Sebuah Suri Taulaan: RSU Pedesaan

Kehadiran Gandhigram Rural Institute di Gandhigram, India, sebagai sebuah universitas juga mendukung berkembangnya institute-institute lainnya di desa tersebut.

Dilihat dari namanya, jelas tampak sebuah kegigihan tanpa pamrih untuk mengentaskan pedesaan, bukan saja dari segi kemiskinan, secara ekonomi tapi juga sisi lain dari kehidupan manusia.

Dang holan hepeng na godang, dang holan hepeng namamora, alai rohana pe tong gabe mamora.. ikuti beritanya:

June 2004 - The Gandhigram Rural Hospital is located at Chinnalapettai, a small village that lies in the rain shadow valley between the Sirumalai Hills on the east and the Kodai Hills on the west, a 100 mts off the Dindigul-Madurai Road, on NH 7. Serving the communities in and around the Dindugul district of central Tamilnadu, the hospital is reached before, and is also much smaller than, the sprawling Gandhigram University campus, further down the same highway near the Ambathurai station.

The Gandhigram Rural Hospital, also known as the Kasturba Hospital, is a basic structure, unembellished by ‘modern’ aspirations, painted a fading green. A faint smell of all things medical hangs in the air. The patients are from all economic strata, clearly at home in the cleanly maintained wards that also have impeccably kept toilets. Thin cotton curtains flutter in the breeze in a place that is open house in more senses than one.

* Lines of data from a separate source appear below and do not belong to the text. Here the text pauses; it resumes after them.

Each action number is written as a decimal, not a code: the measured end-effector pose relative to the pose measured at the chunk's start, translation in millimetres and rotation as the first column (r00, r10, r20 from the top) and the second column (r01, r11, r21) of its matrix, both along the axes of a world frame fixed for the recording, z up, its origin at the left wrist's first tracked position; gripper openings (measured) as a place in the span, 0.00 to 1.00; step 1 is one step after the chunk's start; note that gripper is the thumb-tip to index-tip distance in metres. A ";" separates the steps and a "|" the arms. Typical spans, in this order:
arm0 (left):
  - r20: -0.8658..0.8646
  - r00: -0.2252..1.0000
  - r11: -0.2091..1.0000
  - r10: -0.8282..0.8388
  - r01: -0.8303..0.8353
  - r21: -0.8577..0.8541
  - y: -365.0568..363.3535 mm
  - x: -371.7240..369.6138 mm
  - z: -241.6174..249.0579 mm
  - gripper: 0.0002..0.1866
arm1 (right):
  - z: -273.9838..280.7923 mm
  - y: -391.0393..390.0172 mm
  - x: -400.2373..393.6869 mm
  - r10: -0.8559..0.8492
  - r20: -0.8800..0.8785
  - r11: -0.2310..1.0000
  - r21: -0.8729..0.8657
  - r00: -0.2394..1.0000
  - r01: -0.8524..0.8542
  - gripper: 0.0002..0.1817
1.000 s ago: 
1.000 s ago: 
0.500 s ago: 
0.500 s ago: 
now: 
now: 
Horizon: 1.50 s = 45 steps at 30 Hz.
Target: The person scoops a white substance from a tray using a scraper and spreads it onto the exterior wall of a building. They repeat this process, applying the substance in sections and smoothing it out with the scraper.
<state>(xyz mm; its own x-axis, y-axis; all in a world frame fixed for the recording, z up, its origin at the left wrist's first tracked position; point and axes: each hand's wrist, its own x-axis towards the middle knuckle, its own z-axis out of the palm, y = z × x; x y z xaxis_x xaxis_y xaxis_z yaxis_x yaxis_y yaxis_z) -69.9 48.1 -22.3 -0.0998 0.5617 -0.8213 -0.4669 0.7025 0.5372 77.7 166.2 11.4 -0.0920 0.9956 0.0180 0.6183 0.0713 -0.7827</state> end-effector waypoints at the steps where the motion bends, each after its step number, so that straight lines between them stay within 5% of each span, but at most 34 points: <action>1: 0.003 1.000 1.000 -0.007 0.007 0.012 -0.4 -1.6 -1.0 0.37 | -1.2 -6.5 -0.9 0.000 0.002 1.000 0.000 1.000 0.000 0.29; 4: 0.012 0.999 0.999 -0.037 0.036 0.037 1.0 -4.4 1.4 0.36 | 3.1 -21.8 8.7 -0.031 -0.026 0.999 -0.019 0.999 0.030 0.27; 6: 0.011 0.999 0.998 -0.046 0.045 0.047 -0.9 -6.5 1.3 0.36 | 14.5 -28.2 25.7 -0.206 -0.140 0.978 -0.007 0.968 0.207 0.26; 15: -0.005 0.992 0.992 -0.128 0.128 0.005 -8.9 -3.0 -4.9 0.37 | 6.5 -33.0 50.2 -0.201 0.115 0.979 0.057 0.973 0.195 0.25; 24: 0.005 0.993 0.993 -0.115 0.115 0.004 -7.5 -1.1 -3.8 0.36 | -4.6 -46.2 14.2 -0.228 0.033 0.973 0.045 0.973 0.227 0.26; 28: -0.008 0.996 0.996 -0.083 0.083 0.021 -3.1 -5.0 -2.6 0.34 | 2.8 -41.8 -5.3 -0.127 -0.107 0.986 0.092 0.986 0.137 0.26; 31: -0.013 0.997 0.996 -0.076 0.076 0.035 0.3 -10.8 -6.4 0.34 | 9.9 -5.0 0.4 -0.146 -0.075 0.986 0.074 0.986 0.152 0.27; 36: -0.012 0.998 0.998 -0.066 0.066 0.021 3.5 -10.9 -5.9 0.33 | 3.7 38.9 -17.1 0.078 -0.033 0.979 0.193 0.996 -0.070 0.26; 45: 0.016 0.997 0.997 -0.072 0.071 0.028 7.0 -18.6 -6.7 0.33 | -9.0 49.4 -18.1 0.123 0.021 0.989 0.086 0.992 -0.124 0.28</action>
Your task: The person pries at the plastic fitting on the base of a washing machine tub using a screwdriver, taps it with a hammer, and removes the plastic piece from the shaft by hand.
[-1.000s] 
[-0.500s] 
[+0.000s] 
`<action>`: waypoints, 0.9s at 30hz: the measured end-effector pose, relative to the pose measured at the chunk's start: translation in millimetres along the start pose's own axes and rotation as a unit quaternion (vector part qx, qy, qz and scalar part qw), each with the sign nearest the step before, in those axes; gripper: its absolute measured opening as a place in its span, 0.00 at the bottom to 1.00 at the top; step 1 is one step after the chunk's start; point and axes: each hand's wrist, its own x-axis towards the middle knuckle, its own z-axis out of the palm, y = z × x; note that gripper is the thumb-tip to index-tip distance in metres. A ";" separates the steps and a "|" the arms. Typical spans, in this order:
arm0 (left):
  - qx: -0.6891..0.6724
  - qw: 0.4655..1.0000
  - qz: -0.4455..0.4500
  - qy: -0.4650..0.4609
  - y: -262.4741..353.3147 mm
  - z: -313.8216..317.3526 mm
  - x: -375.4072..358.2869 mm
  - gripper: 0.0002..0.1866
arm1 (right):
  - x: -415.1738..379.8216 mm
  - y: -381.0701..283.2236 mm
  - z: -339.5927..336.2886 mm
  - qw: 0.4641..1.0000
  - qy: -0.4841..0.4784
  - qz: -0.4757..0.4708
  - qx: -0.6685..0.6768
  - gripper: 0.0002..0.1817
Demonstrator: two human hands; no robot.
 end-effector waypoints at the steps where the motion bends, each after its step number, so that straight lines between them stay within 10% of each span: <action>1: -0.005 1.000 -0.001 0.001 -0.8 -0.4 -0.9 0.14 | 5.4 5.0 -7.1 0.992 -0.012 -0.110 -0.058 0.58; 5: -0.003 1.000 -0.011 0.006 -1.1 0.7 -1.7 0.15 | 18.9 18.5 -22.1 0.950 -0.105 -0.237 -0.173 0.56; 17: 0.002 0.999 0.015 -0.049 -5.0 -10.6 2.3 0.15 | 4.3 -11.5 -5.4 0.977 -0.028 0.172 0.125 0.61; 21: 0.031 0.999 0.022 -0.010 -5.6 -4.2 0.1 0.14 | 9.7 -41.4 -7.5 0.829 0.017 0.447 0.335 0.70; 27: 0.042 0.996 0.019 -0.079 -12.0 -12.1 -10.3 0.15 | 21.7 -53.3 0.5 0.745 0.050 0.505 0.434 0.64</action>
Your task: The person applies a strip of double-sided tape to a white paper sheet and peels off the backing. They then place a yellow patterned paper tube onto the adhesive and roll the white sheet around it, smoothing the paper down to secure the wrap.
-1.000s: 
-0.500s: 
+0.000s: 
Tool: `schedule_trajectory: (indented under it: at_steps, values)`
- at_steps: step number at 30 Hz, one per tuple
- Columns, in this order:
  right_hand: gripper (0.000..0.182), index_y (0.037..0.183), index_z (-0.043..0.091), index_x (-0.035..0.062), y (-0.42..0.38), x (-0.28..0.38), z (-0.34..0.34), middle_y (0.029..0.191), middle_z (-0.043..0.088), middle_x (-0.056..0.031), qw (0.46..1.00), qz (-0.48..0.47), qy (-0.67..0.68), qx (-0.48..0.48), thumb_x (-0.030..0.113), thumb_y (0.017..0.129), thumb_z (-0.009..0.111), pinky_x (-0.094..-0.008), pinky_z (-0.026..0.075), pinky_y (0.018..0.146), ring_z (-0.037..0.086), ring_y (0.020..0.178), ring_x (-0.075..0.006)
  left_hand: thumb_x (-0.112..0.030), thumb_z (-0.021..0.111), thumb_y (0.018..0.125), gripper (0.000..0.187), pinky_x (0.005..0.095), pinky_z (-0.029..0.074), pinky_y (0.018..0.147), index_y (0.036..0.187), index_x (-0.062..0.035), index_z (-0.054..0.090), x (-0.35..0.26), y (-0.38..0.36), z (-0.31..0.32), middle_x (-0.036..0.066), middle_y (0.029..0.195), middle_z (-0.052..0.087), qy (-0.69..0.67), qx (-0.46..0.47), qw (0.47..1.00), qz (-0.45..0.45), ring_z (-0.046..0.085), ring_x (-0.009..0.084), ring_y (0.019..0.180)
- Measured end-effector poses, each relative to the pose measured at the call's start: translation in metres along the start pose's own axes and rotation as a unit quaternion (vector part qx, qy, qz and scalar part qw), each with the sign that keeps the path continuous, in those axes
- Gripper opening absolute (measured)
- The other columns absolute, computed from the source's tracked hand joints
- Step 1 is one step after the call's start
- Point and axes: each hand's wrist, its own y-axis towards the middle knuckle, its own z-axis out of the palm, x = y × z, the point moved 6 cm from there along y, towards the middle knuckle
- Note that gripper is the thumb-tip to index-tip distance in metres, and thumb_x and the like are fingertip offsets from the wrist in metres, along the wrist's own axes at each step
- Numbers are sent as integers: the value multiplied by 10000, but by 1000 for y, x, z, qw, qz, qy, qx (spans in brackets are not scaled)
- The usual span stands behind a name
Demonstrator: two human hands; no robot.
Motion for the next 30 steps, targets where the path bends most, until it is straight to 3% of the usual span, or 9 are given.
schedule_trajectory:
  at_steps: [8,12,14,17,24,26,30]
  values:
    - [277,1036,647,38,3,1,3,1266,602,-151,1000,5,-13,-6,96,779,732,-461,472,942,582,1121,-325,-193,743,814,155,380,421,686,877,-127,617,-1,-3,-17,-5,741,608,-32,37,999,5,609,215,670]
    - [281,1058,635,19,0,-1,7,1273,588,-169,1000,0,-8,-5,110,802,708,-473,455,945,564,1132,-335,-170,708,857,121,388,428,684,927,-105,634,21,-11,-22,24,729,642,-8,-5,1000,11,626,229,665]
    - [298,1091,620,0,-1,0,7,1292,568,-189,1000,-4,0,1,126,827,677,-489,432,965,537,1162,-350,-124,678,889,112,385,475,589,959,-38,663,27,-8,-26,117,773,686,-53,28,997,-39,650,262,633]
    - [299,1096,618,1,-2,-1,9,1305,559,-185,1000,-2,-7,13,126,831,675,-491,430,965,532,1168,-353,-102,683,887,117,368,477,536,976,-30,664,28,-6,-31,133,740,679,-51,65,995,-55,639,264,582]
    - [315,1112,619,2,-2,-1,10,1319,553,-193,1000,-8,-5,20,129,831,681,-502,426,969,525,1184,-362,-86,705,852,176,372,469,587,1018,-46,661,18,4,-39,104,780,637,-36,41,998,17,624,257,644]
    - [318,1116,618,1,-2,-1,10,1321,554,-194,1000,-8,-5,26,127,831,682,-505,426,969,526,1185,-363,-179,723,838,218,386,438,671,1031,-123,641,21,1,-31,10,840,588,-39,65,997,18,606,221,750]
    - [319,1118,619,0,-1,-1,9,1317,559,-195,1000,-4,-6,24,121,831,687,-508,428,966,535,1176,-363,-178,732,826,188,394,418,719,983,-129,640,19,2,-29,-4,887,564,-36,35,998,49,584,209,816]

The hospital has a bed strength of 275, of which 100 are reserved for family planning surgery. Its maternity services are particularly sought after and the hospital has contributed significantly to a dip in the maternal and infant mortality rates, besides finding considerable success in birth control initiatives. The hospital is a government recognized family welfare centre; it has won the National Award twice and State Award fourteen times, for services rendered in health care.
Gandhian and septuagenarian, Dr.R.Kausalya Devi has headed the hospital, set up in October 1947, for nearly four decades now. Her eyes still twinkling, despite the rigours of her demanding schedule, this "happily unmarried" medicine woman, a legend in these parts, has worked with single-minded dedication and no distractions, in a cause that chose her. She is proof that Gandhi still lives in India.

Excerpts from a conversation:

"After I graduated in medicine, I was working at the Nagapattinam General Hospital. It was nothing but Godsent that instead of attending the wedding of a friend in Madurai, I ended up meeting Dr.Soundaram, a wonderful woman who has been a great inspiration in my life. While I was only interested in making it on time the function, she invited me to come and see her. She talked and I listened, for nearly four hours. I missed the mappillai azhaipu (inviting the groom -- a traditional Tamil marriage ceremony) but I found my true calling. She asked me to come to Chinnalapettai and work at the Kasturba Rural Hospital which had been set up to serve the health needs of the rural people in Dindigul district.

"It was supposed to be a two year posting but I kept staying on for two years more and then another two years till someone said if you stick around for a while more you will get a small retirement pension, which I am getting now. I have not retired though!" (Dr.Kausalya is 74 years old).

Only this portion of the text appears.